▶ [WORK TO BE COMPLETED]:
Search the records for lines with the word "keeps" and copy each match.

Data excerpts:
=== Begin Enclosure ===

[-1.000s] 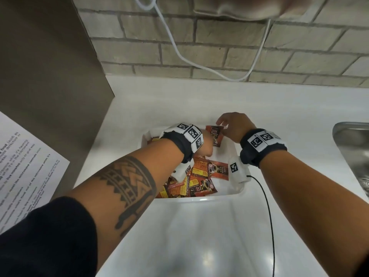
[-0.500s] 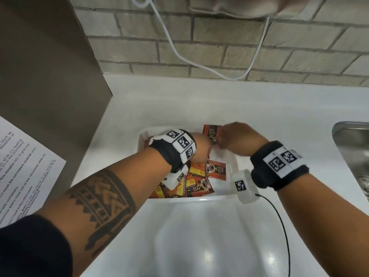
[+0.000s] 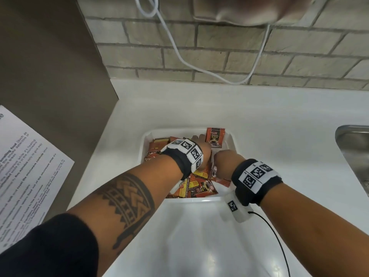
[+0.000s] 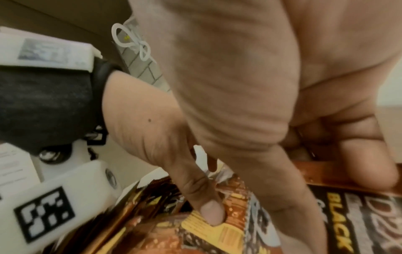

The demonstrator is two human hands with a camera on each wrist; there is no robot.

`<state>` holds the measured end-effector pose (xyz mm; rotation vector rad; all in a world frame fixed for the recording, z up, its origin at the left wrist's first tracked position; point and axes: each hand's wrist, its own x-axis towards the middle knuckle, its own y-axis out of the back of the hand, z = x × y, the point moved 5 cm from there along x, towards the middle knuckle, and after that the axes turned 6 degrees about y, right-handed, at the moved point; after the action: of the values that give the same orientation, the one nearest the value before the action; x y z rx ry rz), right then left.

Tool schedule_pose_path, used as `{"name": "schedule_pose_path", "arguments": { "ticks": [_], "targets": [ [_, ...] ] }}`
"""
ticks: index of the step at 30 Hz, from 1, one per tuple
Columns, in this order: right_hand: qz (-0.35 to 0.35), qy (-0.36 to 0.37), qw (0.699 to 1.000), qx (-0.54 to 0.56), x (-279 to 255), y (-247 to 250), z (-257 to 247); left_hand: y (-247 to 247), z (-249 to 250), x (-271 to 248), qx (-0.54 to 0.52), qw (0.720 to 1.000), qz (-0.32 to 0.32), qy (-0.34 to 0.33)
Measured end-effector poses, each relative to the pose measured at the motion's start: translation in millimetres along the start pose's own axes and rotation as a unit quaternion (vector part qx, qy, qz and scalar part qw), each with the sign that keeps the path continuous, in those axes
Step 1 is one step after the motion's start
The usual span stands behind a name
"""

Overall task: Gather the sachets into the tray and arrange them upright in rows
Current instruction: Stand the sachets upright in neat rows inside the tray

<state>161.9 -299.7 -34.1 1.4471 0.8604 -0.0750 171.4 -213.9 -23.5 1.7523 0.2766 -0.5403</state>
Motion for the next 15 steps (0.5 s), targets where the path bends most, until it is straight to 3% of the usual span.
{"name": "schedule_pose_path", "arguments": {
  "ticks": [4, 9, 15],
  "targets": [
    [-0.008, 0.006, 1.000, 0.005, -0.6, 8.4, 5.4, -2.3, -1.6, 5.8, -0.025, 1.000, -0.005, -0.011],
    [0.001, -0.005, 0.995, 0.100, -8.4, 21.4, 19.7, 1.7, -2.7, 6.9, -0.032, 0.999, -0.002, -0.008],
    [-0.010, -0.015, 0.990, 0.143, -12.8, 21.4, 27.1, 0.8, -15.6, 8.4, -0.086, 0.995, -0.055, -0.010]
  ]
}}
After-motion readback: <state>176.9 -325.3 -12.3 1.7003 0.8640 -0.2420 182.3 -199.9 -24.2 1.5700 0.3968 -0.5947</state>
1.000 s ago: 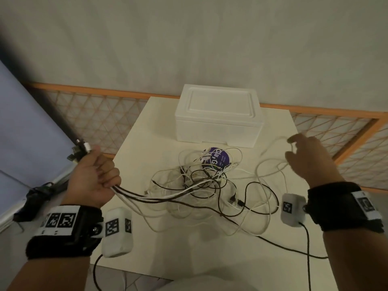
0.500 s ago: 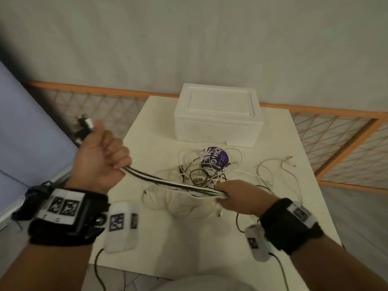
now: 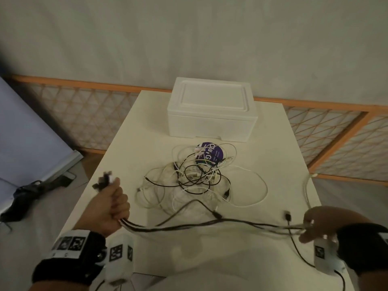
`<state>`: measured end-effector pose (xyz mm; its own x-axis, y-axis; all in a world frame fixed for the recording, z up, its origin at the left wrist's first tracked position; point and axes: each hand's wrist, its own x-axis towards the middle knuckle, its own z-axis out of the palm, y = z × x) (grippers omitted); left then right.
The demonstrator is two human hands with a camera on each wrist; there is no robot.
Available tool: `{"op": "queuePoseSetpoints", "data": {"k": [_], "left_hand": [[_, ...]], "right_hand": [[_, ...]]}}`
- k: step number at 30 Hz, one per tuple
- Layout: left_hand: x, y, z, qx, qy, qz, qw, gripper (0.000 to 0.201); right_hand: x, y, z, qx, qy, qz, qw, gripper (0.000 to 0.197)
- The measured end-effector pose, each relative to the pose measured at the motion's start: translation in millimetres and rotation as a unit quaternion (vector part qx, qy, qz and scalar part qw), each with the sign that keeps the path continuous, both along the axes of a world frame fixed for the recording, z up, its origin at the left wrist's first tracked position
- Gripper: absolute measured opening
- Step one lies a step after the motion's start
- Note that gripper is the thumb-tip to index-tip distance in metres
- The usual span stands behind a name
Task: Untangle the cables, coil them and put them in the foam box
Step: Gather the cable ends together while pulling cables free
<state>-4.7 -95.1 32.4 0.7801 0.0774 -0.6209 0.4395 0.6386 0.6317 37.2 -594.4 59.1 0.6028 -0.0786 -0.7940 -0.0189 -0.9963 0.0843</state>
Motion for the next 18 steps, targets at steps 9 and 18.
{"op": "queuePoseSetpoints", "data": {"k": [9, 18], "left_hand": [[0.4, -34.6, -30.0, 0.027, 0.099, -0.053, 0.993, 0.048], [2.3, -52.1, -32.1, 0.072, 0.108, -0.083, 0.988, 0.041]], "right_hand": [[25.3, 137.8, -33.8, 0.237, -0.237, 0.066, 0.94, 0.021], [45.3, 240.4, -70.2, 0.217, -0.292, 0.256, 0.896, 0.04]]}}
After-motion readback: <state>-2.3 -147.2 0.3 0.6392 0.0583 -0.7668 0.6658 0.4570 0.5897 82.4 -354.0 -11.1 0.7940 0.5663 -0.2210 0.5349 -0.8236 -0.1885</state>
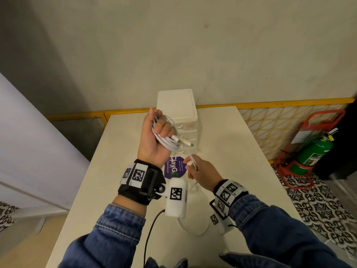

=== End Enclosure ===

▶ [RESULT OF THE TASK]:
Measured end-effector poses, each relative to the pose measured at the motion's start: translation in millimetres along the start pose's own axes and rotation as a unit quaternion (vector part qx, qy, qz and scalar part qw), each with the sign that keeps the path continuous, in those axes
- The measured end-effector pose, each relative to the pose measured at the motion's start: translation in millimetres and rotation as a unit quaternion (vector part qx, qy, qz and scalar part qw), each with the sign that keeps the path continuous, both along the axes of a world frame fixed for the recording, z up, its origin at the left wrist's first tracked position

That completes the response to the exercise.